Re: [PATCH] mm: disallow direct reclaim page writeback

Christoph Hellwig <hch@xxxxxxxxxxxxx> · Sun, 18 Apr 2010 15:05:26 -0400

On Sat, Apr 17, 2010 at 08:32:39PM -0400, Andrew Morton wrote:
> The poor IO patterns thing is a regression.  Some time several years
> ago (around 2.6.16, perhaps), page reclaim started to do a LOT more
> dirty-page writeback than it used to.  AFAIK nobody attempted to work
> out why, nor attempted to try to fix it.

I just know that we XFS guys have been complaining about it a lot..

But that was mostly a tuning issue - before writeout mostly happened
from pdflush.  If we got into kswapd or direct reclaim we already
did get horrible I/O patterns - it just happened far less often.

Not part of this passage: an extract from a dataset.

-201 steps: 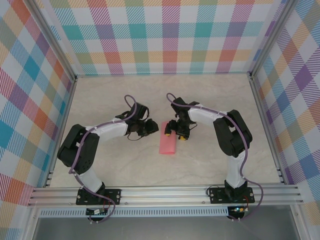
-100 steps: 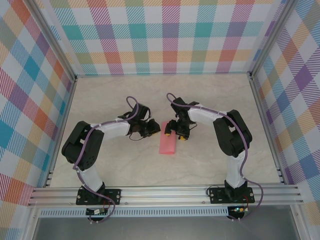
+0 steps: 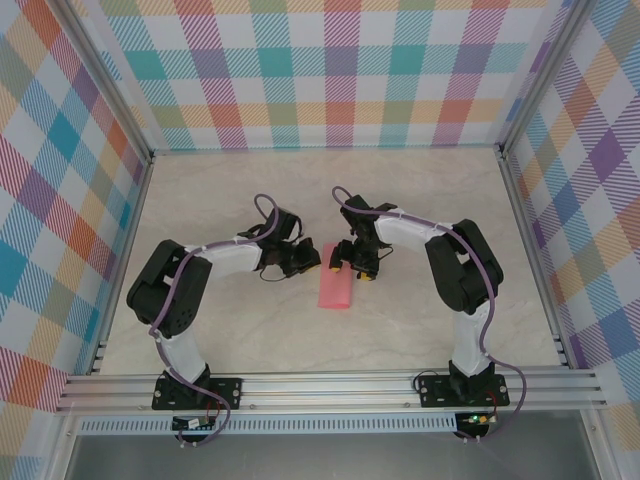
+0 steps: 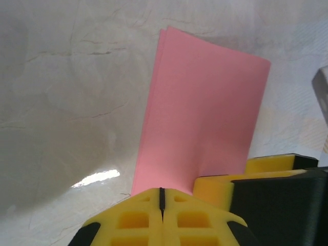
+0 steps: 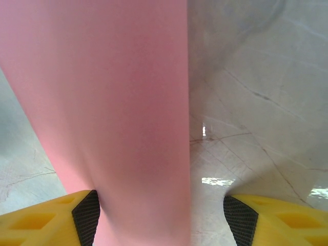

> Regarding simply not doing any writeout in direct reclaim (Dave's
> initial proposal): the problem is that pageout() will clean a page in
> the target zone.  Normal writeout won't do that, so we could get into a
> situation where vast amounts of writeout is happening, but none of it
> is cleaning pages in the zone which we're trying to allocate from. 
> It's quite possibly livelockable, too.

As Chris mentioned currently btrfs and ext4 do not actually do delalloc
conversions from this path, so for typical workloads the amount of
writeout that can happen from this path is extremly limited.  And unless
we get things fixed we will have to do the same for XFS.  I'd be much
more happy if we could just sort it out at the VM level, because this
means we have one sane place for this kind of policy instead of three
or more hacks down inside the filesystems.  It's rather interesting
that all people on the modern fs side completely agree here what the
problem is, but it seems rather hard to convince the VM side to do
anything about it.

> To solve the stack-usage thing: dunno, really.  One could envisage code
> which skips pageout() if we're using more than X amount of stack, but
> that sucks.

And it doesn't solve other issues, like the whole lock taking problem.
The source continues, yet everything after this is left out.